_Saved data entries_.
☆ ☆ ☆ ☆

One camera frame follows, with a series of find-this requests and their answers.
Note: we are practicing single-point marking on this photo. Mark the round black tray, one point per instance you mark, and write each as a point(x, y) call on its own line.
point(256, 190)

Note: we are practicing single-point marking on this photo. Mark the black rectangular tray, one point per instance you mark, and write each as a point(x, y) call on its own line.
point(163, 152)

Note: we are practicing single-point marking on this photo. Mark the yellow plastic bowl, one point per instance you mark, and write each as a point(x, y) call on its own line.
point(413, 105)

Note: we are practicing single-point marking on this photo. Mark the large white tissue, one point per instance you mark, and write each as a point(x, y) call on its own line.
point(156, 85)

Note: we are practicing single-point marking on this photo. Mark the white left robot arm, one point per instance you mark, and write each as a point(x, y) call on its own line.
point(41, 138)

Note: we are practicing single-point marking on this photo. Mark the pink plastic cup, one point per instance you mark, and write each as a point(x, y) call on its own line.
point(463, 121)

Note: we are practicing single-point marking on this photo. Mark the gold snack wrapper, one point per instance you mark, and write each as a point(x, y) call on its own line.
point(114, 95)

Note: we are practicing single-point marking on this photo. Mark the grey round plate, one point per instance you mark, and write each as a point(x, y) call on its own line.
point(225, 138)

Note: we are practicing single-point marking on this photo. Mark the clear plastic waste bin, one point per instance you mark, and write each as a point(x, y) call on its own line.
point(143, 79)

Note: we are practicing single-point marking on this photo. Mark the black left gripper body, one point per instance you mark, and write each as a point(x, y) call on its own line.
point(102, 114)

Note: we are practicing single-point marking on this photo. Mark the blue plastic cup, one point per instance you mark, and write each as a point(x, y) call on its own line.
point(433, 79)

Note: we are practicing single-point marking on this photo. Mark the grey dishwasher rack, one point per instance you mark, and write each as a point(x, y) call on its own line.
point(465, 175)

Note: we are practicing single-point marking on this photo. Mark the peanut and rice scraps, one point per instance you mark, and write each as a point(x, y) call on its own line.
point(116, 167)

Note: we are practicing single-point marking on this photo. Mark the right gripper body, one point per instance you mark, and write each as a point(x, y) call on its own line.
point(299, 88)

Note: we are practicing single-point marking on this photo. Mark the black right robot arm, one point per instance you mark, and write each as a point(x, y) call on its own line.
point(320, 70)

☆ ☆ ☆ ☆

_EXERCISE DIRECTIONS_.
Restate each entry word for word.

_ANSWER FOR THE TASK_.
One camera frame follows, with a series of find-this requests and their answers.
Note: we are practicing single-point marking on this photo. Mark the round black tray, one point per instance you mark, and write each as a point(x, y) call on its own line.
point(256, 190)

Note: we are practicing single-point marking on this photo. Mark the black rectangular tray, one point per instance you mark, and write each as a point(x, y) call on its own line.
point(163, 152)

Note: we are practicing single-point marking on this photo. Mark the yellow plastic bowl, one point per instance you mark, and write each as a point(x, y) call on its own line.
point(413, 105)

Note: we are practicing single-point marking on this photo. Mark the large white tissue, one point per instance you mark, and write each as a point(x, y) call on its own line.
point(156, 85)

Note: we are practicing single-point marking on this photo. Mark the white left robot arm, one point per instance you mark, and write each as a point(x, y) call on its own line.
point(41, 138)

Note: we are practicing single-point marking on this photo. Mark the pink plastic cup, one point per instance you mark, and write each as a point(x, y) call on its own line.
point(463, 121)

Note: we are practicing single-point marking on this photo. Mark the gold snack wrapper, one point per instance you mark, and write each as a point(x, y) call on its own line.
point(114, 95)

Note: we are practicing single-point marking on this photo. Mark the grey round plate, one point per instance you mark, and write each as a point(x, y) call on its own line.
point(225, 138)

Note: we are practicing single-point marking on this photo. Mark the clear plastic waste bin, one point per instance you mark, and write each as a point(x, y) call on its own line.
point(143, 79)

Note: we are practicing single-point marking on this photo. Mark the black left gripper body, one point per instance you mark, and write each as a point(x, y) call on its own line.
point(102, 114)

Note: we are practicing single-point marking on this photo. Mark the blue plastic cup, one point per instance you mark, and write each as a point(x, y) call on its own line.
point(433, 79)

Note: we are practicing single-point marking on this photo. Mark the grey dishwasher rack, one point per instance you mark, and write each as a point(x, y) call on its own line.
point(465, 175)

Note: we are practicing single-point marking on this photo. Mark the peanut and rice scraps, one point per instance you mark, and write each as a point(x, y) call on its own line.
point(116, 167)

Note: we are practicing single-point marking on this photo. Mark the right gripper body, one point per instance you mark, and write each as a point(x, y) call on its own line.
point(299, 88)

Note: we are practicing single-point marking on this photo. Mark the black right robot arm, one point per instance you mark, and write each as a point(x, y) call on its own line.
point(320, 70)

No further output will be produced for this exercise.